Mağdur B.. G..’in aşamalarda suça konu çekin boş olarak çalındığını, çekteki imzanın kendisine ait olmadığını, sanık Ö.. C..’un yanında çalışmadığını, sanık S.. A..’la herhangi bir ticari ilişkisinin olmadığını beyan etmesi, keşideci imzasının mağdur B.. G..’in eli ürünü olmadığının tespit edilmesi karşısında; CMK’nun 217. maddesi hükmü uyarınca, duruşmadan edindiği kanaate göre delilleri değerlendirip sanıkların suçu işlediğine ilişkin vicdani kanıya ulaşan mahkemenin kabul ve takdirinde bir isabetsizlik görülmediğinden tebliğnamedeki incelemenin eksik yapıldığına ilişen 1 numaralı bozma düşüncesine iştirak edilmemiştir.
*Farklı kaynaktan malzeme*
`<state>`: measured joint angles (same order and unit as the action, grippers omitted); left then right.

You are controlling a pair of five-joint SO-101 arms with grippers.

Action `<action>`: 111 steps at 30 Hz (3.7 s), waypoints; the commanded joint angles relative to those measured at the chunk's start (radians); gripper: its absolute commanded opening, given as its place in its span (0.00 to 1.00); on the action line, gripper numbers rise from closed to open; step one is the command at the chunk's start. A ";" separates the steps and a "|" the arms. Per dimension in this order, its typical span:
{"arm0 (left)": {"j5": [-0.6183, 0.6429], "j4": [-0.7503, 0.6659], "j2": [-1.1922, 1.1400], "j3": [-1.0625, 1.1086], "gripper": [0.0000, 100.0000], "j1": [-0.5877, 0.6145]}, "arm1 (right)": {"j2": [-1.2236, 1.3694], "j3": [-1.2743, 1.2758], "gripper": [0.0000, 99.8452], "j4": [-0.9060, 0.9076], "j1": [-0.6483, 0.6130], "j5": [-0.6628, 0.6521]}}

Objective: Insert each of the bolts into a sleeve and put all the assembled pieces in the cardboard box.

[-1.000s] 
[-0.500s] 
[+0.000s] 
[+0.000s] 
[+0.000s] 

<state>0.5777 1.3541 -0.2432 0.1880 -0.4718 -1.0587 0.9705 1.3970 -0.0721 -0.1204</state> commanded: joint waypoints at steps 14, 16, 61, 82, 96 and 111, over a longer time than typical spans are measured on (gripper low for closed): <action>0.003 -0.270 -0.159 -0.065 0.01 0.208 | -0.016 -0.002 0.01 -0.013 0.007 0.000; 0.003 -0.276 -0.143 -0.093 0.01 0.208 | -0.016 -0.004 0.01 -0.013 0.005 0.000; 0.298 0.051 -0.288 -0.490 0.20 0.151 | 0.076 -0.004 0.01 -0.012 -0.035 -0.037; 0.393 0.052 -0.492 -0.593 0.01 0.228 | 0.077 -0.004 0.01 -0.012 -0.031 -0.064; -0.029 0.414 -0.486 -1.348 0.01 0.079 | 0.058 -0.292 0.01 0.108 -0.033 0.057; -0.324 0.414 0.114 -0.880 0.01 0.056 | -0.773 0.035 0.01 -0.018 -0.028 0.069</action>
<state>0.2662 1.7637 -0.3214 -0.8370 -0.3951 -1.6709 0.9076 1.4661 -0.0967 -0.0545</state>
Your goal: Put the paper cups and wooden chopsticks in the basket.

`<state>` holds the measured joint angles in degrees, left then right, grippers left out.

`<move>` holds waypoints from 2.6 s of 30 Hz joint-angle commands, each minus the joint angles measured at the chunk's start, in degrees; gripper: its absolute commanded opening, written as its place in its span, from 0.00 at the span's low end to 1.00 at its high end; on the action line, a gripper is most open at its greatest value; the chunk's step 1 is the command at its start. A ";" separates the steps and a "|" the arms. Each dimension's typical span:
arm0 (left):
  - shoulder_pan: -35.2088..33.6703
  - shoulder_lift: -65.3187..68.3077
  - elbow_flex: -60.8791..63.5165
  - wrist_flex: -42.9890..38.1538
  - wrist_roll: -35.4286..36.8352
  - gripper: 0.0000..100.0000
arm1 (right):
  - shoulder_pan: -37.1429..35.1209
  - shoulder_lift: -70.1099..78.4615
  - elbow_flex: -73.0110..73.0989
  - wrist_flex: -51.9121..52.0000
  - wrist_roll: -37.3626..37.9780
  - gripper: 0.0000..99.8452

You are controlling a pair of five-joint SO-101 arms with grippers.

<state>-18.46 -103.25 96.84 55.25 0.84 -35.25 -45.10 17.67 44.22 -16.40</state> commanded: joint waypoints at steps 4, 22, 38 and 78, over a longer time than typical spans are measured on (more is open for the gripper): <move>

Yapılan yargılamaya, toplanıp karar yerinde gösterilen delillere, mahkemenin soruşturma sonuçlarına uygun şekilde oluşan inanç ve takdirine, incelenen dosya içeriğine göre sanık S.. A.. müdafii ve sanık Ö.. C..’un yerinde görülmeyen sair temyiz itirazlarının reddine,
Ancak;
1-)Kambiyo senetlerinde yapılan sahteciliğin resmi belgede yapılmış sayılabilmesi için ilgili kambiyo senedinin Türk Ticaret Kanununda öngörülen bütün unsurlarını taşıması gerekli olup Yargıtay İBK’nun 14.12.1992 tarih ve 1/5 sayılı kararında da açıklandığı üzere; kambiyo senetlerinde bulunması zorunlu olan keşide yerinin bir duraksamaya meydan vermeyecek biçimde açık ve anlaşılır olması gerekmektedir. Suça konu çekin dosyada bulunan fotokopisinde suç tarihinde yürürlükte bulunan 6762 sayılı TTK’nun 692. (6102 sayılı Kanunun 780.) maddesinde öngörülen ve bulunması zorunlu unsurlardan olan ”keşide yerinin” gösterilmemiş olması, ayrıca keşide edenin ismi yanında da herhangi bir yer yazılmamış olması karşısında; gerçeğin kuşkuya yer vermeyecek şekilde belirlenmesi ve suç vasfının tayini amacıyla, suça konu çek aslı duruşmaya getirtilerek, keşide yerinin yazılı olup olmadığı araştırılıp, keşide yerinin yazılmamış olduğunun tespiti durumunda sanıkların eyleminin özel belgede sahtecilik suçunu oluşturacağı ve denetime olanak sağlanması bakımından da çek aslının dosya içinde bulundurulması gerektiği gözetilmeden, yazılı şekilde resmi belgede sahtecilik suçundan mahkumiyetlerine karar verilmesi,
2-)5237 sayılı TCK’nun 53/3. maddesi gereğince 53/1-c bendindeki “velayet hakkından; vesayet ve kayyımlığa ait bir hizmette bulunmaktan yoksunluğun” sadece sanıkların kendi alt soyu yönünden koşullu salıverme tarihine kadar süreceği, alt soyu haricindekiler yönünden ise yoksunluğun hapis cezasının infazı tamamlanıncaya kadar devam edeceği gözetilmeden yazılı şekilde hüküm kurulması,
Yasaya aykırı,
3-)Sanık Ö.. C..’un tekerrüre esas alınan 3167 sayılı Yasanın 16/1 maddesi uyarınca mahkûmiyetine ilişkin eylemin, hükümden önce 20.12.2009 tarih ve 27438 sayılı Resmi Gazete’de yayımlanarak aynı gün yürürlüğe giren 5941 sayılı “Çek Kanunu” ile 3167 sayılı “Çekle Ödemelerin Düzenlenmesi ve Çek Hamillerinin Korunması Hakkında Kanun’un yürürlükten kaldırılmış olması, yine 31.01.2012 tarih ve 28193 sayılı Resmi Gazete’de yayımlanarak 03.02.2012 tarihinde yürürlüğe giren 6273 sayılı çek kanununda değişiklik yapılmasına dair Kanun gereğince idari yaptırıma dönüştüğü cihetle, sanık hakkında tekerrür, hükmün açıklanmasının geri bırakılması ve erteleme hükümlerinin uygulanmasına karar verilip verilmeyeceği hususunun tartışılmasında zorunluluk bulunması,
Bozmayı gerektirmiş, sanık S.. A.. müdafii ve sanık Ö.. C..’un temyiz itirazları bu itibarla yerinde görülmüş olduğundan hükmün bu sebeplerden dolayı 5320 sayılı Yasanın 8/1. maddesi gereğince uygulanması gereken 1412 sayılı CMUK’nun 321. maddesi uyarınca BOZULMASINA, 19.11.2015 gününde oybirliği ile karar verildi.